THE TASK: Nothing but a number is wanted here: the tally of lines in the material below that include "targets".

AVAILABLE DATA section start

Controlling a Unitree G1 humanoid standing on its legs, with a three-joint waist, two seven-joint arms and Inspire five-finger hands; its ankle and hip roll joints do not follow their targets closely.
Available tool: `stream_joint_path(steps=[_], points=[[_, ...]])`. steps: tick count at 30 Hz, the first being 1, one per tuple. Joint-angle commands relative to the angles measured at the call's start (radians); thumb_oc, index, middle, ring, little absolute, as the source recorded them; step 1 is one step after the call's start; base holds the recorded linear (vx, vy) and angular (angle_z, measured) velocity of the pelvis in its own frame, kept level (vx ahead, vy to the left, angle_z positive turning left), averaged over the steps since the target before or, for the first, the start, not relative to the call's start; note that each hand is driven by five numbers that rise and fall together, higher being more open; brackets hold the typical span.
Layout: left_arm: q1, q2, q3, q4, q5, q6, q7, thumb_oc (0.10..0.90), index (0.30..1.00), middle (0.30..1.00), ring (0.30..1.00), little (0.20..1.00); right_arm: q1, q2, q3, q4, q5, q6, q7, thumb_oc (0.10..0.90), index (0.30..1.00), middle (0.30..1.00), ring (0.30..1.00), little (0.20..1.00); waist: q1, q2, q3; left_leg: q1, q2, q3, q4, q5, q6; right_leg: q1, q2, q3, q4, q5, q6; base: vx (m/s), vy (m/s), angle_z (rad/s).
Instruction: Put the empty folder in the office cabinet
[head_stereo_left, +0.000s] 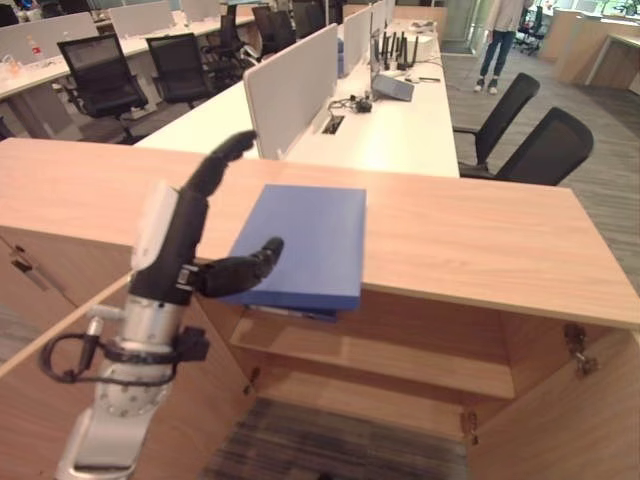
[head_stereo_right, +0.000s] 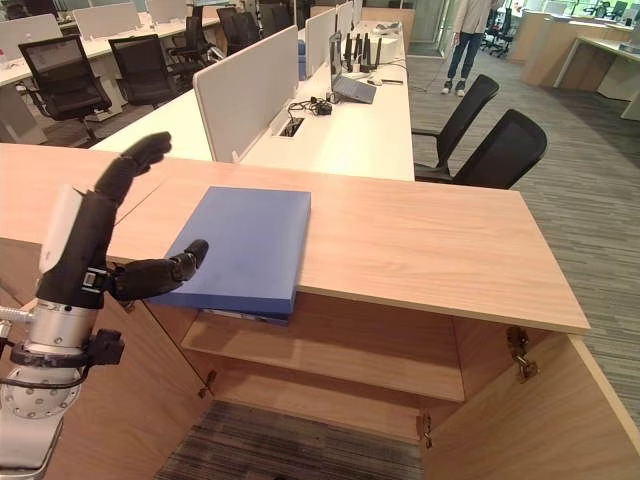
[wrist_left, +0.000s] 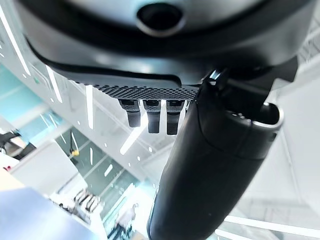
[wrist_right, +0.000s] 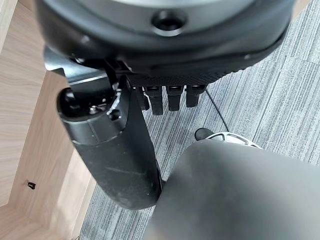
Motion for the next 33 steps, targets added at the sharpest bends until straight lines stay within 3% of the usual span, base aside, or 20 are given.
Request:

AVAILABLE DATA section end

FINISHED TASK: 2